Planetary nebulae, which are the envelopes ejected by red giant stars, provide us with a history of the late mass-loss phases of about 90% of the stars that were initially more massive than the Sun. Here we analyse images of the planetary nebula NGC 3132 captured by the James Webb Space Telescope (JWST) during its Early Launch Observations. We have discovered a structured and extended hydrogen halo surrounding a central ionised bubble, with spiral structures that were probably shaped by a low-mass companion orbiting the central star at approximately 40-60 AU. The images also reveal an excess of mid-infrared light in the central star, interpreted as a dusty disc, indicative of an interaction with another, closer companion. Including the previously known A-type visual companion, the progenitor of the planetary nebula NGC 3132 must have been at least a stellar quartet.
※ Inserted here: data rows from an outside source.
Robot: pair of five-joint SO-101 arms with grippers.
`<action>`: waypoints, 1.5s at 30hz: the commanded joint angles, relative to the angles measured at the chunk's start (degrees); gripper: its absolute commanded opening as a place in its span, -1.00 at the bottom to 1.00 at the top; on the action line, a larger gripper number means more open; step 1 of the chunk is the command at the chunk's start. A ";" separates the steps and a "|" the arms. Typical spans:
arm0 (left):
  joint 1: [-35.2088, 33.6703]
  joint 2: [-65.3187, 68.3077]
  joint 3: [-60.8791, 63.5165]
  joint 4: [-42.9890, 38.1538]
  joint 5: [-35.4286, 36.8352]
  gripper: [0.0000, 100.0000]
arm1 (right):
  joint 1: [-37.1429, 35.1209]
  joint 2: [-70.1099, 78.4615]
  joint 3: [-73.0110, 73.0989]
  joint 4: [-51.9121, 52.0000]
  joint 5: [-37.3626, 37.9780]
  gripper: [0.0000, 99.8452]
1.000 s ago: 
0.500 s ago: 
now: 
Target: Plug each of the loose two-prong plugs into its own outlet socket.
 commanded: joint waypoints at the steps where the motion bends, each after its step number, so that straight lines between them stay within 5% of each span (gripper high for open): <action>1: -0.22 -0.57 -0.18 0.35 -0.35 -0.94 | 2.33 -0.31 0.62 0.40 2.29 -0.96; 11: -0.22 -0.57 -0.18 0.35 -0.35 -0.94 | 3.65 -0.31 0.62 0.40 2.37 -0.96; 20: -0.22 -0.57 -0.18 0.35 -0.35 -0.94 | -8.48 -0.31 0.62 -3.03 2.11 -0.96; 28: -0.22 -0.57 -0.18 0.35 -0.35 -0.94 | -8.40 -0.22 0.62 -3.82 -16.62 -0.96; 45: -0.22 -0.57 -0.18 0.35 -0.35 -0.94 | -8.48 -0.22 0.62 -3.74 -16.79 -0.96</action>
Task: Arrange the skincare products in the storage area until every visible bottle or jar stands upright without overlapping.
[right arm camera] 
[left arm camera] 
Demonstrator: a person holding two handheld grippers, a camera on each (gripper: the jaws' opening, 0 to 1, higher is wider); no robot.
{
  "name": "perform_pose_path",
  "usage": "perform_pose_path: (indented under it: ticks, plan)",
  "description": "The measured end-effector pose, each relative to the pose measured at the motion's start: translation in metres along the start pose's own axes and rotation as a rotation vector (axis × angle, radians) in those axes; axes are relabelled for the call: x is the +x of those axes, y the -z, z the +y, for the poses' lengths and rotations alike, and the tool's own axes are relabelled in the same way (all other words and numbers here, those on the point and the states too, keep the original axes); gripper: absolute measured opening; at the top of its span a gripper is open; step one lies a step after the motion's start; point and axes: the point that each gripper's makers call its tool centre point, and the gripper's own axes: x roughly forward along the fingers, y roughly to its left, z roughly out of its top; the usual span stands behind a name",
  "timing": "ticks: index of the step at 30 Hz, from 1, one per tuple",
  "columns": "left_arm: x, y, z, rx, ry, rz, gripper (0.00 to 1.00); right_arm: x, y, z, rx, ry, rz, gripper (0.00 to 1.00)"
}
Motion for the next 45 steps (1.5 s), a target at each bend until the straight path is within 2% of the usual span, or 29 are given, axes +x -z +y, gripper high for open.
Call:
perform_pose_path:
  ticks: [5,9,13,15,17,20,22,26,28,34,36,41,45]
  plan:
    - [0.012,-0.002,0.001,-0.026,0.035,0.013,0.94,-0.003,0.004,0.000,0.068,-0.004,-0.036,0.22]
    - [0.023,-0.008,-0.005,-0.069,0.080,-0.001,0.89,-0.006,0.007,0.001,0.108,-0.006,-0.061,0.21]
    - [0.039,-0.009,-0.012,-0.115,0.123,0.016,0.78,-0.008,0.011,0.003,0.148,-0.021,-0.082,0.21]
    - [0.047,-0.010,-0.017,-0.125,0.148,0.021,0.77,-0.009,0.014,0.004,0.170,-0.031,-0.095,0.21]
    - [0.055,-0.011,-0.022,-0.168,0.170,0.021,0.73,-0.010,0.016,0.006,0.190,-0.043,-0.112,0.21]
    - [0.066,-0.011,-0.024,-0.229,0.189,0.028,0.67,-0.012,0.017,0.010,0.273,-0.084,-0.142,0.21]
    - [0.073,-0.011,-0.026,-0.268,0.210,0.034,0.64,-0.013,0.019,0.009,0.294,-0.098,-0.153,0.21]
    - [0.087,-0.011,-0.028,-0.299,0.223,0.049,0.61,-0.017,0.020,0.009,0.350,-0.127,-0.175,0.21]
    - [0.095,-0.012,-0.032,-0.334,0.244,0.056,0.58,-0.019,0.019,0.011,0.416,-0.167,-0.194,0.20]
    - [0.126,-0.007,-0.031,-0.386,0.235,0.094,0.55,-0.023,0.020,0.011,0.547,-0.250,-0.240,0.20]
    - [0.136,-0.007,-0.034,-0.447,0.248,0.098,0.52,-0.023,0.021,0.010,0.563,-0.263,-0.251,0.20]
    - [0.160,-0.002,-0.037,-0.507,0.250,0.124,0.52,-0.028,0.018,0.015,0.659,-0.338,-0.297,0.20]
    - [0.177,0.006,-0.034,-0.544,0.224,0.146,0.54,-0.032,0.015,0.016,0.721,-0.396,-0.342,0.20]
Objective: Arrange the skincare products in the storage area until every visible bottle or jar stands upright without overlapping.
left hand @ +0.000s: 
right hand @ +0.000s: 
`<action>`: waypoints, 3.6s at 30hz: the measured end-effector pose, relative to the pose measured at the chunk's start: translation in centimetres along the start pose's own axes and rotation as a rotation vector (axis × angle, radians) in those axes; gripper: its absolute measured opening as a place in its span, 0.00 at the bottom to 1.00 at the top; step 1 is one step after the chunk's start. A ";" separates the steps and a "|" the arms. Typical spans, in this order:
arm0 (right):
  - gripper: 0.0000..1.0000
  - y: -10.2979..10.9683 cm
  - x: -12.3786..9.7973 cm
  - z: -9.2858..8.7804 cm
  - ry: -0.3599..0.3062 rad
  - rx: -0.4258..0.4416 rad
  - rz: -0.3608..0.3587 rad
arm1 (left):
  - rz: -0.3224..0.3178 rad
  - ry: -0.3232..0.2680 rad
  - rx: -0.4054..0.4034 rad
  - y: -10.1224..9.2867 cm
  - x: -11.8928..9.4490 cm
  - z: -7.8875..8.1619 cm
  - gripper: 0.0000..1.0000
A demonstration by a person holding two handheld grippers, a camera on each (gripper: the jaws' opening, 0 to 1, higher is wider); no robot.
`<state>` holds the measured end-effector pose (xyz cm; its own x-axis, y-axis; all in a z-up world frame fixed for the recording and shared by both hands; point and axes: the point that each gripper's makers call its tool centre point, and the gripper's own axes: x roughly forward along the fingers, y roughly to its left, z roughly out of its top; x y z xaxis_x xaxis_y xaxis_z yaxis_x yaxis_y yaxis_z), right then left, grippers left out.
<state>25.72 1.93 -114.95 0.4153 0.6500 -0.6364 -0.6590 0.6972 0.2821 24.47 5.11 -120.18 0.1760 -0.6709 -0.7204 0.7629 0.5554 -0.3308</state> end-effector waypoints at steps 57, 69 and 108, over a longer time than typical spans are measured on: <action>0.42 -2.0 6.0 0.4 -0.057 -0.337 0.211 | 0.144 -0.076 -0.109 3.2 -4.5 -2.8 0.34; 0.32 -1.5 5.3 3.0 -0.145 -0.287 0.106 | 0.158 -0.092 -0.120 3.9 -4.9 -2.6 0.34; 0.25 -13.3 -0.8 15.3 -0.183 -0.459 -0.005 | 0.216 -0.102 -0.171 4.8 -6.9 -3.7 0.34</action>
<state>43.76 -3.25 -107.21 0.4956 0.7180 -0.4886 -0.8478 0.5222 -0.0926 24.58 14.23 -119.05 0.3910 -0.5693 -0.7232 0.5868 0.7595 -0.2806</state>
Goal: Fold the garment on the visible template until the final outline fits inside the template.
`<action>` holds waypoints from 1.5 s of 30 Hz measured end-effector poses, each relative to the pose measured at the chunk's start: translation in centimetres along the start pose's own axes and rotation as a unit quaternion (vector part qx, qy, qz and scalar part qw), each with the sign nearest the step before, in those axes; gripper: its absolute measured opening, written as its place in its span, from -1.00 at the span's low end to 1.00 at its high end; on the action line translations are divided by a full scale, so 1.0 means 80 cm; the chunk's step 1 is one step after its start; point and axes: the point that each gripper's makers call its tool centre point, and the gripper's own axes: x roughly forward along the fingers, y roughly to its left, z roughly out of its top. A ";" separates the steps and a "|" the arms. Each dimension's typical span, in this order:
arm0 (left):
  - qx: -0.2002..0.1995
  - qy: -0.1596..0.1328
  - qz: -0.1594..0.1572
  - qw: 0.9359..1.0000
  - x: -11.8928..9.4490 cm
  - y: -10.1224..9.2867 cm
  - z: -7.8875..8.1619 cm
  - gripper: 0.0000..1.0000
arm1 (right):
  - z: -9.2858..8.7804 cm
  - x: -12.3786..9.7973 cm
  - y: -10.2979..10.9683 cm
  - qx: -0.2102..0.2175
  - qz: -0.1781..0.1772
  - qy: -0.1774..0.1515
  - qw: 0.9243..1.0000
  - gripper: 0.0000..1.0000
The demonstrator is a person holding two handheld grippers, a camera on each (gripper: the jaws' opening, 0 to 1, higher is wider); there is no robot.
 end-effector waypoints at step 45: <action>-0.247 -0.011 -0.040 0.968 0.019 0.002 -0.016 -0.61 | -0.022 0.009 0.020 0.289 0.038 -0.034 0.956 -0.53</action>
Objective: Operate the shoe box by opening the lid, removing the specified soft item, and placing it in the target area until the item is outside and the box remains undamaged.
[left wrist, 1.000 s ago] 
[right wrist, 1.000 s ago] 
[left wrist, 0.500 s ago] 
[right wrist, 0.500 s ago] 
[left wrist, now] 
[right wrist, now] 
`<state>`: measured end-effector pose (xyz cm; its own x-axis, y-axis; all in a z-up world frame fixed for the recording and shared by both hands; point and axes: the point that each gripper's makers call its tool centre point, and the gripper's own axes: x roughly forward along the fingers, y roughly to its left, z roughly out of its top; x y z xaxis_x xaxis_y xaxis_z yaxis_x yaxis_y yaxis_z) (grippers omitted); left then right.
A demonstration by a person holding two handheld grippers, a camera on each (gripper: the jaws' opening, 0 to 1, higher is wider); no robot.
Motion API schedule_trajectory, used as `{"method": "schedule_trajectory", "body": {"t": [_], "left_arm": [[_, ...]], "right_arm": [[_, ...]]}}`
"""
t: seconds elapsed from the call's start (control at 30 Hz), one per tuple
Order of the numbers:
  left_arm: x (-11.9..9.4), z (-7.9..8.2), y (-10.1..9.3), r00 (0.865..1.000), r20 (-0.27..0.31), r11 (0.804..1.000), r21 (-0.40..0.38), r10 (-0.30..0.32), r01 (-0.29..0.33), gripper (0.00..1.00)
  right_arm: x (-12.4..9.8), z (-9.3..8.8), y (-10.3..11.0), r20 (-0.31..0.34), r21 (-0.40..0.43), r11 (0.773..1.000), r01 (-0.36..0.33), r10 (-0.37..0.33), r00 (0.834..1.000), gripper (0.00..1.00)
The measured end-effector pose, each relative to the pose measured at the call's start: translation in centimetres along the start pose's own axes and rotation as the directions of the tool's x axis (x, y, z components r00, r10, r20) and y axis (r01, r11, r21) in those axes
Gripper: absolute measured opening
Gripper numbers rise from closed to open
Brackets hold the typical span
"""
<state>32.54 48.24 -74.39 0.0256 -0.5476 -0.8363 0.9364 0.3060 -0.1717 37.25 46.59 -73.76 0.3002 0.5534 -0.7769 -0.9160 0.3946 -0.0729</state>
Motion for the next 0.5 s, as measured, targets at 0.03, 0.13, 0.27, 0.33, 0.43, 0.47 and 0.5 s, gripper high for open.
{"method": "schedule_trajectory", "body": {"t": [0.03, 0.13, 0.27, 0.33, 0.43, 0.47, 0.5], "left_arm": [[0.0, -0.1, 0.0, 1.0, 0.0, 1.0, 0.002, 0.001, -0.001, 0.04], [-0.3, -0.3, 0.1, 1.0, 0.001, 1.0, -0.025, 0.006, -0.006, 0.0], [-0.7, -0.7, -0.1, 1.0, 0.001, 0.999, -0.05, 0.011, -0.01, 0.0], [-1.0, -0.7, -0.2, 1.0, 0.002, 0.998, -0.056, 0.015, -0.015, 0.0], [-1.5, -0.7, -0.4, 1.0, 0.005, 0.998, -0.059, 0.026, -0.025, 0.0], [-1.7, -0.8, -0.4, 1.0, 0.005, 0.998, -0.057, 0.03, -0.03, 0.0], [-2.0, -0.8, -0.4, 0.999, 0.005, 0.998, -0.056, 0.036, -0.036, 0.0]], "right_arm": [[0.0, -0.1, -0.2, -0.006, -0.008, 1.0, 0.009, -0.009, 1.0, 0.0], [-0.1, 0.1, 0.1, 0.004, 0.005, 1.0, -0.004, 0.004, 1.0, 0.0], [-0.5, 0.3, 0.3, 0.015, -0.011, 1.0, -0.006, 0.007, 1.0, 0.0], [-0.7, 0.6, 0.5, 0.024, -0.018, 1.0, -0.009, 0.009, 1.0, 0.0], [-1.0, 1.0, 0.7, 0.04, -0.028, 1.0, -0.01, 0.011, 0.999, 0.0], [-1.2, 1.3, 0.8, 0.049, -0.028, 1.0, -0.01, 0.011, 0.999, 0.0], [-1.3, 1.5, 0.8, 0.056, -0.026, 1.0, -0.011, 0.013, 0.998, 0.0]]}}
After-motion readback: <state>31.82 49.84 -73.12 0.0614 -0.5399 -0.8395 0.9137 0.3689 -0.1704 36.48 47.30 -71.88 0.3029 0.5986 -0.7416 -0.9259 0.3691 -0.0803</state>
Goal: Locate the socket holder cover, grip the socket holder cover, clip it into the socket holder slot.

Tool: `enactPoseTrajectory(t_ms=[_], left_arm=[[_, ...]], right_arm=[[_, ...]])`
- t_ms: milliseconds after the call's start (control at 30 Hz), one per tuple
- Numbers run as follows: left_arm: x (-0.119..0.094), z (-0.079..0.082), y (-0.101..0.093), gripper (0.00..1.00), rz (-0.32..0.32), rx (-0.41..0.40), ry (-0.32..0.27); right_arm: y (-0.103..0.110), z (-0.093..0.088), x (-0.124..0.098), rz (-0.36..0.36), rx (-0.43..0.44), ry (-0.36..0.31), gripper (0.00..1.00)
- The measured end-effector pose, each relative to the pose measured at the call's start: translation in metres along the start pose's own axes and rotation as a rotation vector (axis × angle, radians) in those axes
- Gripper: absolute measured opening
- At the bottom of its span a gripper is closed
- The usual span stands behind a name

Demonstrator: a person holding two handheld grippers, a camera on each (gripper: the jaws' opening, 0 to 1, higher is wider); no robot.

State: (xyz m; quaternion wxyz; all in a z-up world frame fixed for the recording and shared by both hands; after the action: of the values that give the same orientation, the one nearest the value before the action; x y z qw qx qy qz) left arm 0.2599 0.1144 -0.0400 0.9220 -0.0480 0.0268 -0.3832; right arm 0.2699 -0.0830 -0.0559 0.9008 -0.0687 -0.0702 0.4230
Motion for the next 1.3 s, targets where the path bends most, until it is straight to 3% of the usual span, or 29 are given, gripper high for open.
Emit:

The JWST images allow us to create a model of the illumination, ionisation, and hydrodynamics of the molecular halo, demonstrating the potential of JWST to probe complex stellar flows. In addition, new measurements of the A-type visual companion allow us to obtain the mass value of the progenitor of the central star with excellent precision: 2.86 ± 0.06 M⊙. These results open the way for future JWST observations of planetary nebulae, providing unique information on fundamental astrophysical processes, including wind collisions and binary star interactions, with implications for supernovae and gravitational wave systems.